The Islamic Azad University, Tehran Medical Branch (, Danushgah-e Âzad-e Eslâmi-ye Vahed-e Pezeshki-ye Tehran) is a private medical university located in Tehran, Iran. This university is a branch of the Islamic Azad University.

History
Islamic Azad University, Tehran Medical Branch was established on June 17, 1985. The University is a non-governmental (ONG) and the non-profit organization for the public utility; its budget is provided by the student inscription fees. The University began its activities under the presidency of Dr. Seyed Hossein Yahyavi and commissioning of four educational levels of the professional doctorate in medicine, nursing, midwifery and laboratory sciences in bachelor level with the absorption of 376 students and now with over 6000 students has three approval school, 17 branches in educational levels of a professional doctorate, master, bachelor of science, discontinued bachelor and associate degree.

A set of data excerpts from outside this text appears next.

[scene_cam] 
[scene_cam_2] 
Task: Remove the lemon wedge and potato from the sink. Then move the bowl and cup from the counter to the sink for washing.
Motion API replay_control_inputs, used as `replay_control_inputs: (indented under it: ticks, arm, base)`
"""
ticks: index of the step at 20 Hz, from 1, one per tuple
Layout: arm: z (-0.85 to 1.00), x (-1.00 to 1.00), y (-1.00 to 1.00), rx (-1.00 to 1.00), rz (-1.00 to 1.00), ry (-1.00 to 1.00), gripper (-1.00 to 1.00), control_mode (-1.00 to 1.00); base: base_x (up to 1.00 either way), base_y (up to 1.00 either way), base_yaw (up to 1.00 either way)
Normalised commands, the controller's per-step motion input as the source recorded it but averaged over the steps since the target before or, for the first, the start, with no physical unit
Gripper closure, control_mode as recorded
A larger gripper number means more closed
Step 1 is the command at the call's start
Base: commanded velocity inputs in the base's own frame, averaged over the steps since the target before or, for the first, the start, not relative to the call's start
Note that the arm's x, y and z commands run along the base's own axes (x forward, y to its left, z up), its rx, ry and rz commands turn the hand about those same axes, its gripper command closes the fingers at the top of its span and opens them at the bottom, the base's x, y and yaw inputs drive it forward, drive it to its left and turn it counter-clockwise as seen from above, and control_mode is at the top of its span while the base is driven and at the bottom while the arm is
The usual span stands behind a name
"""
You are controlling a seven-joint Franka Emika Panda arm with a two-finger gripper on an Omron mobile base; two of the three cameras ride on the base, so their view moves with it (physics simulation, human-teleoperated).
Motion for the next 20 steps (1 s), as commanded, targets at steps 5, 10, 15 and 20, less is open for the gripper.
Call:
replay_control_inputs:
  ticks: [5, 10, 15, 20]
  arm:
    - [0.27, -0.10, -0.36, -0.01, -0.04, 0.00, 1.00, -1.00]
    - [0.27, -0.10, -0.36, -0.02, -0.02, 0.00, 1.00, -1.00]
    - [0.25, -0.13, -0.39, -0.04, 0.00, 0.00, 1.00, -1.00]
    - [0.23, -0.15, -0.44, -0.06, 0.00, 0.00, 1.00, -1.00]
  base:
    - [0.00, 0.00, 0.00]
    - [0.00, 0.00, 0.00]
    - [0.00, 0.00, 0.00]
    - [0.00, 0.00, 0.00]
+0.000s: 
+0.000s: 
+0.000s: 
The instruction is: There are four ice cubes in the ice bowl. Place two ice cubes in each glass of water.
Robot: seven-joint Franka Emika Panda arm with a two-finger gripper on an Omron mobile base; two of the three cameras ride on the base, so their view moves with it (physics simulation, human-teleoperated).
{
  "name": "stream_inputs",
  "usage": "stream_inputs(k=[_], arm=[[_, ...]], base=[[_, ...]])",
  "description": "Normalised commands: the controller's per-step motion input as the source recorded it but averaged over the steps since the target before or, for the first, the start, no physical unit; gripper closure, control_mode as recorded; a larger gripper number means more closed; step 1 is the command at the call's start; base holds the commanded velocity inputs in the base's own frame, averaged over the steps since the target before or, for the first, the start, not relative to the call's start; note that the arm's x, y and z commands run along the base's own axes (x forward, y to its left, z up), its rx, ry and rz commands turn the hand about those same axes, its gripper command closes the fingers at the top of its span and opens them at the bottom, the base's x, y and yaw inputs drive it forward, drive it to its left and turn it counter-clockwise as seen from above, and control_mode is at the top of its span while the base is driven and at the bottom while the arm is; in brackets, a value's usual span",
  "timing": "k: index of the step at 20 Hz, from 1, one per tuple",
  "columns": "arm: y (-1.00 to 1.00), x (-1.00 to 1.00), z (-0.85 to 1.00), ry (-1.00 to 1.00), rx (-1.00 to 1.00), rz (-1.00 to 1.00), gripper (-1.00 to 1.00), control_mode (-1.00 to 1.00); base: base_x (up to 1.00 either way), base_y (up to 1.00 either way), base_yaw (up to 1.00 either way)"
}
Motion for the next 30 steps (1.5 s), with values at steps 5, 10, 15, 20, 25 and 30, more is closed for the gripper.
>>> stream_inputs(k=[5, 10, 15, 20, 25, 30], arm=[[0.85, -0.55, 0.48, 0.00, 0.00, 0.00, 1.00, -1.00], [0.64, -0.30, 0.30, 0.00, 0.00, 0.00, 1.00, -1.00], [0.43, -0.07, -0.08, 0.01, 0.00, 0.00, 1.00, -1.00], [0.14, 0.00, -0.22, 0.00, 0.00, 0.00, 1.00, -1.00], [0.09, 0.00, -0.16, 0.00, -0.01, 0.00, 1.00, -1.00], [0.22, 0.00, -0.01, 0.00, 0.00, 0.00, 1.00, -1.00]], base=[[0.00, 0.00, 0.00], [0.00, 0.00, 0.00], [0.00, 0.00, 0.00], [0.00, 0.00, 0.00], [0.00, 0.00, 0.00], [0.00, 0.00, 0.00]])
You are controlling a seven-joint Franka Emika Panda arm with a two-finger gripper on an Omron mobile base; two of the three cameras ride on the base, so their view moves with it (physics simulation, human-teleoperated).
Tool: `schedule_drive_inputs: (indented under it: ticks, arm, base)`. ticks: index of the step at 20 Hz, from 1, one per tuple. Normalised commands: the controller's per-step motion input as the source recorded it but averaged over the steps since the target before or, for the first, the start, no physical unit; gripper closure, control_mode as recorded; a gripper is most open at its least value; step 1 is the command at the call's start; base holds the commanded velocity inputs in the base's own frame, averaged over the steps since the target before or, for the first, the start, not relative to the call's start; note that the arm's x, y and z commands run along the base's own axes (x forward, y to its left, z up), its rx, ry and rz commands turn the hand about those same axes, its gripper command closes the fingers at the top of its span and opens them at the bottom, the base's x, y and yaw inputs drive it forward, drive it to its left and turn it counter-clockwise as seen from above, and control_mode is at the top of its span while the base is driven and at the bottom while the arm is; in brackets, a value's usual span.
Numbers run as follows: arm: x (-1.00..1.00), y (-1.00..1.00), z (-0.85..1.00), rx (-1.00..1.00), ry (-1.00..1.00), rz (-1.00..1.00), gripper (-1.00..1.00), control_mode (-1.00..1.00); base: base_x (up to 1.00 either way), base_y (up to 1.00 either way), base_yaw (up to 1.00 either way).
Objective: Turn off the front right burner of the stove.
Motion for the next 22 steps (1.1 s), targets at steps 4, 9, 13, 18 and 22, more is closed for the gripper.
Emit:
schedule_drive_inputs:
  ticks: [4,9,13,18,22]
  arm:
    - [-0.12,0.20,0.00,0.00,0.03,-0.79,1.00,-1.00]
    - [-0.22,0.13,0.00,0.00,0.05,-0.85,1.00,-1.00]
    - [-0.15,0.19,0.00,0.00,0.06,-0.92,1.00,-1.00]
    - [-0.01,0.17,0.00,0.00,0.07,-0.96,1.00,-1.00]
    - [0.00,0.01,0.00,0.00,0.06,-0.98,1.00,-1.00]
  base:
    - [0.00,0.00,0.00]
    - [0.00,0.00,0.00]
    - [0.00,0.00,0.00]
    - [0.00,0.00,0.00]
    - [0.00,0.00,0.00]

From March 2007, Dr. Ahmad Firouzan has been president, and the university continued to attract more faculty members, activate Educational Development Center (EDC), establishment and commissioning of new fields, equipping hospitals, Construction of modern subspecialty hospitals with 240 beds on Bou-Ali hospital in current land hospital, set up research centers and follow-up cultural issues are the different subjects which were already considerable in Tehran Medical Branch.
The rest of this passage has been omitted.